What you have to do:
Whenever the string "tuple" turns up in a line below, that line should be copied.

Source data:
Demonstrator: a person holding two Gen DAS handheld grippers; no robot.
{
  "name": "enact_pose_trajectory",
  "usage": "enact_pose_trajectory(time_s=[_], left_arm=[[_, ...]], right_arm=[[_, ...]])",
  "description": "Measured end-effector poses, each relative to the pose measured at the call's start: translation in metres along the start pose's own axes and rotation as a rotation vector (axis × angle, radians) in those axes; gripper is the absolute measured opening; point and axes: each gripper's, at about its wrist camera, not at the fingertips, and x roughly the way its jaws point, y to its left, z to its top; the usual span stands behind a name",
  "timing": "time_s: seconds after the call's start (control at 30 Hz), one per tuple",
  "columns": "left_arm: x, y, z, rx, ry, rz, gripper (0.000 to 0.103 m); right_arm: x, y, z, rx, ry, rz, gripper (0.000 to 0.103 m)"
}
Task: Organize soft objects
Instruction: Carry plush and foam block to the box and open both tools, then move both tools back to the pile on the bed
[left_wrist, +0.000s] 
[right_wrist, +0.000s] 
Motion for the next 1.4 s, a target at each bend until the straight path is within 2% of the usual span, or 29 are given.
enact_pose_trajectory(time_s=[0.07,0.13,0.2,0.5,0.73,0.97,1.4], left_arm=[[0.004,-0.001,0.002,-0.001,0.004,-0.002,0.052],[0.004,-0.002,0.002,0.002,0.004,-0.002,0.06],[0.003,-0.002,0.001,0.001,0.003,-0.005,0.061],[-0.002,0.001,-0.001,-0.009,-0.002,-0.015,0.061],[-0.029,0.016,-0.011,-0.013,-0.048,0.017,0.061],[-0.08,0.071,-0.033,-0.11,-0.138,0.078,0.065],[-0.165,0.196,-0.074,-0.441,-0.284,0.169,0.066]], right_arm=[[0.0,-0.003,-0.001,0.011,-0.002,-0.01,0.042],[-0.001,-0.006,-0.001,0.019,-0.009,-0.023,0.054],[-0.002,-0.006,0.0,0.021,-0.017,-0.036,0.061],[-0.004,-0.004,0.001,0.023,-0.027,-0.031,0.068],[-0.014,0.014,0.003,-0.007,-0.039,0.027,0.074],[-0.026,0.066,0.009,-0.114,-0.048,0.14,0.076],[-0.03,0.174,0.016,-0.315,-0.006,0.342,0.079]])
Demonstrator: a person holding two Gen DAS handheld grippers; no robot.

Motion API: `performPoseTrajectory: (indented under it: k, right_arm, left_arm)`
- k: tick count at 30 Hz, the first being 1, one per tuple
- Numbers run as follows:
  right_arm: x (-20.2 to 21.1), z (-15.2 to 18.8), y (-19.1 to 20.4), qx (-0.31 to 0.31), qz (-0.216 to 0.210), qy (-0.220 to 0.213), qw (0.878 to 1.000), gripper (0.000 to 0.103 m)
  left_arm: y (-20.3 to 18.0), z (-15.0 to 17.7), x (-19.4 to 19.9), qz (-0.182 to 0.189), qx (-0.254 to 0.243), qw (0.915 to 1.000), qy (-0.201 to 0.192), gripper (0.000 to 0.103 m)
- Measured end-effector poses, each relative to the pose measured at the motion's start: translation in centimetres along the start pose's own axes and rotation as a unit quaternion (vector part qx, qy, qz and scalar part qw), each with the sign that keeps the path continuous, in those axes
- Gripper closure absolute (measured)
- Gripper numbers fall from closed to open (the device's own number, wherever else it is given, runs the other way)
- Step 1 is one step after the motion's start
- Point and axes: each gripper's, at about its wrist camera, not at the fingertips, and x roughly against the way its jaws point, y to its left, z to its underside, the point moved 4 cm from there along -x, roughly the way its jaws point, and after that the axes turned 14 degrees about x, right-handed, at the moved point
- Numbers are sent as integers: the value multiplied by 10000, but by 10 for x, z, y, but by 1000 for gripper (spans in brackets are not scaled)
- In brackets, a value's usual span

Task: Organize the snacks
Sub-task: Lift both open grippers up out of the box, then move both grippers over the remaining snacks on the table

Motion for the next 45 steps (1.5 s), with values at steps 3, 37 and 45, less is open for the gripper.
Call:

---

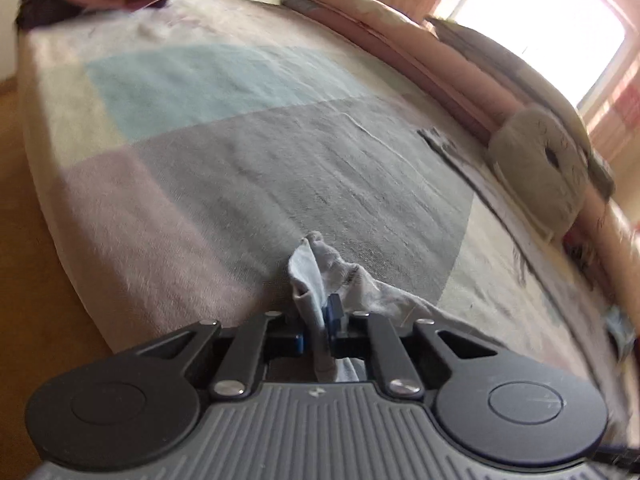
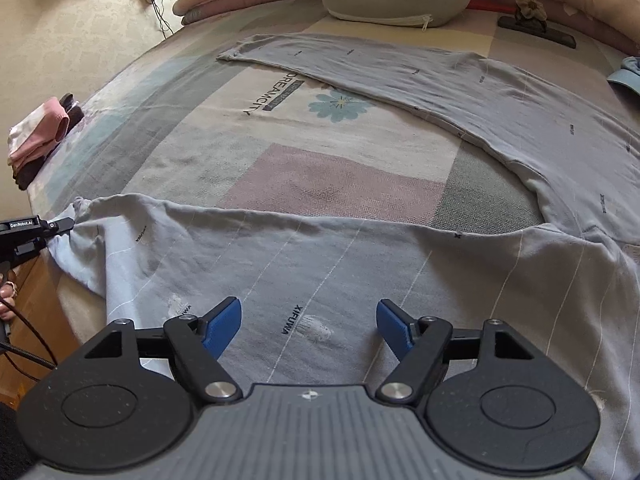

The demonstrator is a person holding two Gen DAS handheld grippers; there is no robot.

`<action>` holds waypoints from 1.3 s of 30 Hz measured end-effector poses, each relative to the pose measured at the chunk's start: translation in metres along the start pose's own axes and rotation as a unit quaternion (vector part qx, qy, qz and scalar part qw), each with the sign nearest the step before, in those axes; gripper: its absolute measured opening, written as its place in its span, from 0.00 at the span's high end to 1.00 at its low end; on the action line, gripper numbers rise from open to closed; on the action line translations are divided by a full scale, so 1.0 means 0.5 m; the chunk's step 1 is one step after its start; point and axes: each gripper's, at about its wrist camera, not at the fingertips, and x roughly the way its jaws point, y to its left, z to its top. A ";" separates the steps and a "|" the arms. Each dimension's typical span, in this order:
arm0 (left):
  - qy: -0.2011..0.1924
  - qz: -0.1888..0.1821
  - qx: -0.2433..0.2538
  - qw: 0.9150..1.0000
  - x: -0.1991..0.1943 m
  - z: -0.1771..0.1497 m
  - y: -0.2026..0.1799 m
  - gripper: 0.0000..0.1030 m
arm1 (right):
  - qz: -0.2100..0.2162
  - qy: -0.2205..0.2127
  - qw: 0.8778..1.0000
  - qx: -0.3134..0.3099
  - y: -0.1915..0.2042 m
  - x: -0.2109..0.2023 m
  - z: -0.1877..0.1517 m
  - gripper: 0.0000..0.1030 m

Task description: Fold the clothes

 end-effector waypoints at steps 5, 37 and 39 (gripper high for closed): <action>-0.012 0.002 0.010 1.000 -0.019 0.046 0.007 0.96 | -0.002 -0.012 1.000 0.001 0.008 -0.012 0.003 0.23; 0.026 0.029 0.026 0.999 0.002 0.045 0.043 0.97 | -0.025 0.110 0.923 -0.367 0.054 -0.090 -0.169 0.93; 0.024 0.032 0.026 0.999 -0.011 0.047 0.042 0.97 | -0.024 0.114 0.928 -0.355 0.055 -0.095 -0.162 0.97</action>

Your response:
  "timing": "time_s: seconds after the call's start (control at 30 Hz), one per tuple",
- k: tick count at 30 Hz, the first being 1, one per tuple

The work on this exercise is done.